Hot US inflation data triggered a sharp crypto selloff, with BTC down 5.7% and ETH down 10.2% as traders priced in a possible Federal Reserve hike. More than $1 billion left Bitcoin ETFs in a single session as the macro repricing dragged digital assets alongside rate-sensitive equities.
The move landed in a week already heavy with Fed-transition noise: Kevin Warsh is set to be sworn in as the new Fed Chair on Friday, replacing Jerome Powell, and markets are recalibrating to a leadership profile with a harder inflation-fighting reputation. Hot CPI paired with a hawkish incoming chair is the combination that flushes positioning fastest.
Why it matters
The ETF outflow figure matters more than the spot percentage move: $1B exiting Bitcoin ETFs in one session is the kind of flow that historically marks capitulation in institutional books, not a routine risk-off rotation. Combined with a 10.2% ETH drawdown — disproportionately heavier than BTC's — the session confirms the usual altcoin-beta pattern when macro repricing hits, with leveraged longs on ETH perps taking the worst of the unwind.
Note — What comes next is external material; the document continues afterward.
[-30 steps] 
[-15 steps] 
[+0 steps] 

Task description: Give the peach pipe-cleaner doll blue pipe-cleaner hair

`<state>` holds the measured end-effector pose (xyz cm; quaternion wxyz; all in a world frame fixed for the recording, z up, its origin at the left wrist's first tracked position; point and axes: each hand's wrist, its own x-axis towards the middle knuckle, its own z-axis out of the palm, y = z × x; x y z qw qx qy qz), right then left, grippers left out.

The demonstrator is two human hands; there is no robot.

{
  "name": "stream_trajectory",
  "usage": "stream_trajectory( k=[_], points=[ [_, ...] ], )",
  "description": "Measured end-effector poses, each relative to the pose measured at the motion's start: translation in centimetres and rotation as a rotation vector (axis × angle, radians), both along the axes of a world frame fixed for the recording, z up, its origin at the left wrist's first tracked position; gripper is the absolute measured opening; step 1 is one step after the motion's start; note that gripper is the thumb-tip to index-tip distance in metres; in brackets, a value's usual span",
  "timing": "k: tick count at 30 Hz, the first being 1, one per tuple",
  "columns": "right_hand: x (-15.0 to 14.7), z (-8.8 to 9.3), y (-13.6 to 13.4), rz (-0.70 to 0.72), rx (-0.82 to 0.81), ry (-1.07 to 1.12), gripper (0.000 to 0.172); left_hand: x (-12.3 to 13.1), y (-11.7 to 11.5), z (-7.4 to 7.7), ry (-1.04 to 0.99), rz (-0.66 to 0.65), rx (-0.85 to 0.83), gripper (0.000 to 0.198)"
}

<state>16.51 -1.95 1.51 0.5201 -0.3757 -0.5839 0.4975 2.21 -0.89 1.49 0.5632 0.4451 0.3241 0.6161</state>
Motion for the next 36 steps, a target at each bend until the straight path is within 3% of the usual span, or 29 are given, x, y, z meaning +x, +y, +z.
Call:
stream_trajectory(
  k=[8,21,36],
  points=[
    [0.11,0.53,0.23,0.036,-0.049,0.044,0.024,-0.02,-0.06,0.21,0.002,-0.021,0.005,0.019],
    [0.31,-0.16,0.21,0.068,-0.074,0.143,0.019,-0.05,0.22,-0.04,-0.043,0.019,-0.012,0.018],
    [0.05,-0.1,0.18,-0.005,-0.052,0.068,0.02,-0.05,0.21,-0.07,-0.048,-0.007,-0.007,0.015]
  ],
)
Layered on top is the Citi note that a 1970s-style oil shock would likely require the Strait of Hormuz to remain closed into early 2027 — a tail risk that, if it materialises, would force the Fed into exactly the kind of difficult choice between hiking into a growth slowdown or letting inflation re-anchor expectations higher.
Market impact
Bitcoin HODL Waves data, per CryptoQuant's Sunny Mom, points to this cycle's bottom forming between $65.9K and $70.5K — a band that sits just below the post-flush print and that long-term holders have historically used to absorb supply. The $1B ETF outflow puts spot price into that zone, which is the setup contrarian bids have been waiting for; whether the bid holds depends on whether the next inflation print confirms or breaks the hawkish reaction.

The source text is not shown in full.